======== The data ========

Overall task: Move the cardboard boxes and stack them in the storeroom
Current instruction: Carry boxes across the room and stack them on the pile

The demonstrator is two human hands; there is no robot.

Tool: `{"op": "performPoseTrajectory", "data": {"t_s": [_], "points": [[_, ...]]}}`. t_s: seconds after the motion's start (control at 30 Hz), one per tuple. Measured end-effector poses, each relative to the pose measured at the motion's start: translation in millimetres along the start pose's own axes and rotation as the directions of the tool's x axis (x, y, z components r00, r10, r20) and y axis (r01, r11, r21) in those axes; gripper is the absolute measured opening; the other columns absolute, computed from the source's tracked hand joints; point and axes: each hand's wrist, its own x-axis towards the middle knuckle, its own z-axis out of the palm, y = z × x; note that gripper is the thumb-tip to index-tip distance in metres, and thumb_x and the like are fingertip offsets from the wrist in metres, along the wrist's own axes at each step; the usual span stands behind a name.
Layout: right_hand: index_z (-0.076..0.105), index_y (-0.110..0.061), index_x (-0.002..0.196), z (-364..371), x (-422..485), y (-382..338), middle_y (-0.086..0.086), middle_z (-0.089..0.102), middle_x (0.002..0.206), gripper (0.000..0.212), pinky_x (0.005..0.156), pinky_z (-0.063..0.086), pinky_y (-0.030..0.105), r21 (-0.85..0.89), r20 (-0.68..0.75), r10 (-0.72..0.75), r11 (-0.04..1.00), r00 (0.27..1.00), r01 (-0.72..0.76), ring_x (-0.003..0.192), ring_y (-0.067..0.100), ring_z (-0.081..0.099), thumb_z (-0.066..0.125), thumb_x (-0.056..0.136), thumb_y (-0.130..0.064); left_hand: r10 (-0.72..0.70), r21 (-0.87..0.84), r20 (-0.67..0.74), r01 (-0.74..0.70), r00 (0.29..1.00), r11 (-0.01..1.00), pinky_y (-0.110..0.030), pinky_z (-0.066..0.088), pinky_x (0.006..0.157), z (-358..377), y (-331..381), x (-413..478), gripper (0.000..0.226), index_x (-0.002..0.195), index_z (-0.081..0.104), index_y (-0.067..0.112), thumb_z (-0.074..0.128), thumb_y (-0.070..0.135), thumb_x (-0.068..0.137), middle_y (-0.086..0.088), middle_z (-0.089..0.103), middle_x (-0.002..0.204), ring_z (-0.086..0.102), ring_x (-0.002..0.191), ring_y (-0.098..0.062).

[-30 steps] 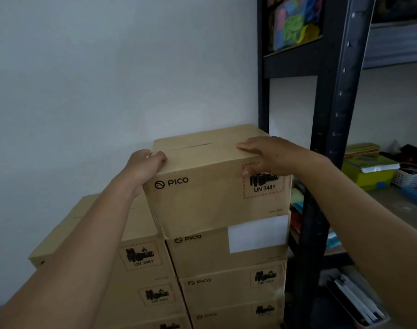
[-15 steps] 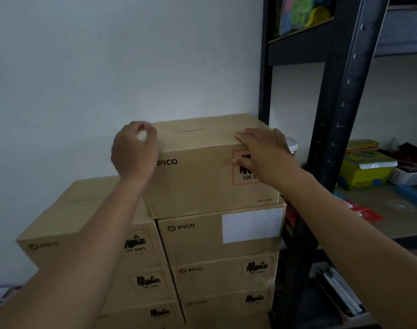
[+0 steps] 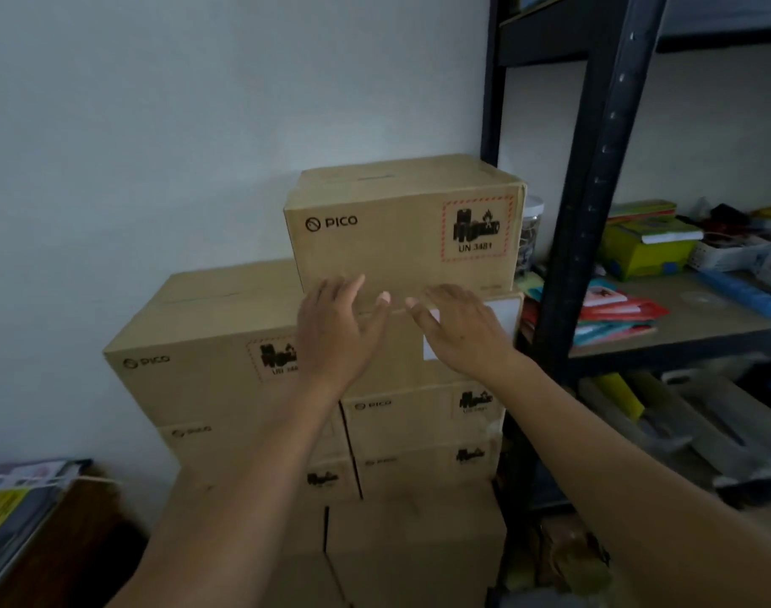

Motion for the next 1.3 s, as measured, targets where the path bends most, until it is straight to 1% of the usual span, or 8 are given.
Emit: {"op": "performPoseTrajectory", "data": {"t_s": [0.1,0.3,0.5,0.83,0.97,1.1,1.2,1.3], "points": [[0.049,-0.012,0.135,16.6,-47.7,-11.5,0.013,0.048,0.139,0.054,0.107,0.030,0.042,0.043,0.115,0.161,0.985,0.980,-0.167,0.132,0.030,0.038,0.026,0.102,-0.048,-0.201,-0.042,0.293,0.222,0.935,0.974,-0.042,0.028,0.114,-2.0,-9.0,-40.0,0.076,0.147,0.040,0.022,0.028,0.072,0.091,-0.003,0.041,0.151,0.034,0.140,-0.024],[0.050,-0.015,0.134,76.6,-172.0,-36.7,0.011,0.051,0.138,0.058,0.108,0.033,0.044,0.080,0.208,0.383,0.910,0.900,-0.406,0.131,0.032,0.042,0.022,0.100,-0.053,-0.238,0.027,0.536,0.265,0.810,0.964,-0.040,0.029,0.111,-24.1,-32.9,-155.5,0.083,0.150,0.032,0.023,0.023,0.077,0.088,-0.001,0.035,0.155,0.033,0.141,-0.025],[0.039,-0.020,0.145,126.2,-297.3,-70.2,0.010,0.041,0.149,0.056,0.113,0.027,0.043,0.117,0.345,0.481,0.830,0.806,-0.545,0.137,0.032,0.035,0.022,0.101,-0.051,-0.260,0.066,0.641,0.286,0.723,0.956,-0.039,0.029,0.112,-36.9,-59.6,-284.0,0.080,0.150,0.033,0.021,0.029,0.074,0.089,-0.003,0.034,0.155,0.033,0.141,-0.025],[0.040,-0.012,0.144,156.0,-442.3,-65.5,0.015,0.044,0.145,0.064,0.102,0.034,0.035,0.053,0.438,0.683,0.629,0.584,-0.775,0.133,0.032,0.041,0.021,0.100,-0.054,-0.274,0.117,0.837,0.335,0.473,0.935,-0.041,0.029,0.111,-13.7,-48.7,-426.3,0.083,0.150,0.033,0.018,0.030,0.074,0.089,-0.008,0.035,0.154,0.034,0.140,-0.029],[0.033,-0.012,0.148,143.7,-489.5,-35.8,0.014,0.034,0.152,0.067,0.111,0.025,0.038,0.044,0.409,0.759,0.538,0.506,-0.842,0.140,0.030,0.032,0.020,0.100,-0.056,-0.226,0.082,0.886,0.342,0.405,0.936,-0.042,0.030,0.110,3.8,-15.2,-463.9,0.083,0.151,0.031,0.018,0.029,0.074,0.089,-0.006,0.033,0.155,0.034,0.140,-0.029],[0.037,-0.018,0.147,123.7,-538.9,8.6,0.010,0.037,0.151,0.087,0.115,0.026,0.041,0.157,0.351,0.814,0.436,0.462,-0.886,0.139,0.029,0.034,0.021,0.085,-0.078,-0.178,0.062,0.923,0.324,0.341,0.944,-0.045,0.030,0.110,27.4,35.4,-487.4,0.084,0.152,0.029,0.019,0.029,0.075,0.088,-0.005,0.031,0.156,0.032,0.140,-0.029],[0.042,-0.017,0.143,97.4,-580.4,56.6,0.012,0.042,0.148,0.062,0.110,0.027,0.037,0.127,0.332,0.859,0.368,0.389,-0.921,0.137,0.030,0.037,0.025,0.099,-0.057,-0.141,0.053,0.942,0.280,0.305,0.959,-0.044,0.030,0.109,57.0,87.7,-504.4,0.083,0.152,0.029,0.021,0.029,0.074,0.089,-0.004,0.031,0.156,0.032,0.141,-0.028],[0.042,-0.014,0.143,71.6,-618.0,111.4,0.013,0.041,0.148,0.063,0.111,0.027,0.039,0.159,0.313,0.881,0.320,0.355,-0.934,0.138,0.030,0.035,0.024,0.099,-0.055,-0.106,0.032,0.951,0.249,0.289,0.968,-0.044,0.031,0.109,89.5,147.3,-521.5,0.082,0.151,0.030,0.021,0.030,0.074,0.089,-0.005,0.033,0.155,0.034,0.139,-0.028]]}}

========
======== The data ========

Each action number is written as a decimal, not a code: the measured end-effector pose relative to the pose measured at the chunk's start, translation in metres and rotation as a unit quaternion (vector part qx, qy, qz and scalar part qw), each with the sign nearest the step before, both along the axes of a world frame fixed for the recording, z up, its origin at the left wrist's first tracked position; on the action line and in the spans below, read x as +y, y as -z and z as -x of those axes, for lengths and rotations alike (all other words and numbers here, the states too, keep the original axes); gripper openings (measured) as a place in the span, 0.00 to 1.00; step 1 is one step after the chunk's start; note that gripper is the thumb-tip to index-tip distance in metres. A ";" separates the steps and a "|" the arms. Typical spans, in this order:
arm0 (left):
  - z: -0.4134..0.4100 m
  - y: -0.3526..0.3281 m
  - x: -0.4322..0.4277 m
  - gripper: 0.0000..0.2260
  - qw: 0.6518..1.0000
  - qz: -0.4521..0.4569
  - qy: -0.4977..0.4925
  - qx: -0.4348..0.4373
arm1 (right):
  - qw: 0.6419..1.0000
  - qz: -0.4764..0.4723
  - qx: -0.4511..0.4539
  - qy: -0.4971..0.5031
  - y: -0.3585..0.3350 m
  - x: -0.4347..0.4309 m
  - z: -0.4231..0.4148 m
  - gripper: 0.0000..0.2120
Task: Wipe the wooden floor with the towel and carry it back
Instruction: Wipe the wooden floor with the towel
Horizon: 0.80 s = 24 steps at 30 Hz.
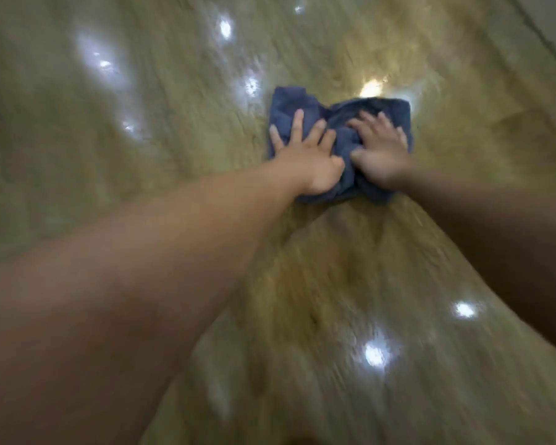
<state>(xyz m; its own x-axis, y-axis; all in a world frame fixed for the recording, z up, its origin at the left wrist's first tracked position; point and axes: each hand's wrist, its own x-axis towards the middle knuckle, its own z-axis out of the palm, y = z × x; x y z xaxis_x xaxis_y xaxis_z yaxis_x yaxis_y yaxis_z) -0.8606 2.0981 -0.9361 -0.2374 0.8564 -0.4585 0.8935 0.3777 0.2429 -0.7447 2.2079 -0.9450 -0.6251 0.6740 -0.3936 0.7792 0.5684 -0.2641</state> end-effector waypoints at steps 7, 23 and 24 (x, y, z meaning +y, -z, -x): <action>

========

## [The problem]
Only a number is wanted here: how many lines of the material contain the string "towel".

## [Result]
2